PROBLEM DESCRIPTION:
Apart from the pictures, please restate every entry below exactly.

Items listed in a dataset
- - - - - - -
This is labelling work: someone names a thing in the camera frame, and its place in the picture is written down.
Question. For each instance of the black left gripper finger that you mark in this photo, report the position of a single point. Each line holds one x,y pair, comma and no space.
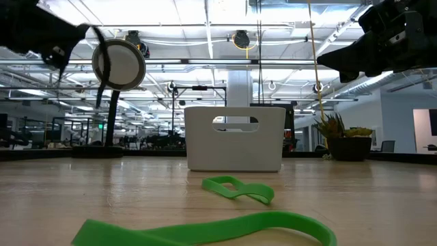
58,51
58,29

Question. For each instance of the long black rubber band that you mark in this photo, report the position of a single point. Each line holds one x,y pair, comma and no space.
106,68

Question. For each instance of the green rubber band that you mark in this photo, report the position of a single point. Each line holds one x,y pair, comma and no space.
259,193
239,227

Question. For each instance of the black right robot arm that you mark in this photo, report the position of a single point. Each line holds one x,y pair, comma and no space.
432,34

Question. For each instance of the white plastic bin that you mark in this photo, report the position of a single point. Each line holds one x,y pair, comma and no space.
235,150

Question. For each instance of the potted succulent plant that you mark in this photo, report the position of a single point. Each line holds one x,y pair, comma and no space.
348,148

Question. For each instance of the black cabinet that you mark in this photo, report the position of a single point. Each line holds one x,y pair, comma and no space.
290,123

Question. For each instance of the grey office chair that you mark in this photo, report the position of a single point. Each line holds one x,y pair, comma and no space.
388,146

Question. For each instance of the white square column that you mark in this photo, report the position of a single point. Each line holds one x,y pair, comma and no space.
239,92

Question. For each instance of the long ceiling light strip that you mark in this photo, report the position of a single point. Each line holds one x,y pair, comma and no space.
218,61

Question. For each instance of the black wall monitor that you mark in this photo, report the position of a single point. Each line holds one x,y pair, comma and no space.
433,121

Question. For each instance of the black workstation frame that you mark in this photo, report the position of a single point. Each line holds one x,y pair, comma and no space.
199,88
- - - - - - -
RESULT OF THE EXERCISE:
This is labelling work: someone names a thing in the camera frame, and its place in the picture is written down.
Question. For each instance of the black left gripper finger that you mark in this photo, report the position of a single point. Each line holds one x,y pair, comma and no space.
58,51
58,29

Question. For each instance of the long black rubber band that you mark in this photo, report the position of a single point. Each line holds one x,y pair, comma and no space.
106,68

Question. For each instance of the green rubber band that you mark in this photo, report the position of a single point. Each line holds one x,y pair, comma and no space.
259,193
239,227

Question. For each instance of the black right robot arm that you mark in this photo, report the position of a single point. Each line holds one x,y pair, comma and no space.
432,34

Question. For each instance of the white plastic bin that you mark in this photo, report the position of a single point. Each line holds one x,y pair, comma and no space.
235,150

Question. For each instance of the potted succulent plant that you mark in this photo, report the position of a single point. Each line holds one x,y pair, comma and no space.
348,148

Question. For each instance of the black cabinet that you mark in this photo, report the position of a single point. Each line holds one x,y pair, comma and no space.
290,123

Question. For each instance of the grey office chair that you mark in this photo, report the position of a single point. Each line holds one x,y pair, comma and no space.
388,146

Question. For each instance of the white square column that you mark in this photo, report the position of a single point. Each line holds one x,y pair, comma and no space.
239,92

Question. For each instance of the long ceiling light strip that you mark in this photo, report the position of a single point. Each line holds one x,y pair, comma and no space.
218,61

Question. For each instance of the black wall monitor that you mark in this photo, report the position of a single point. Each line holds one x,y pair, comma and no space.
433,121

Question. For each instance of the black workstation frame that you mark in this photo, report the position of a single point. Each line holds one x,y pair, comma and no space.
199,88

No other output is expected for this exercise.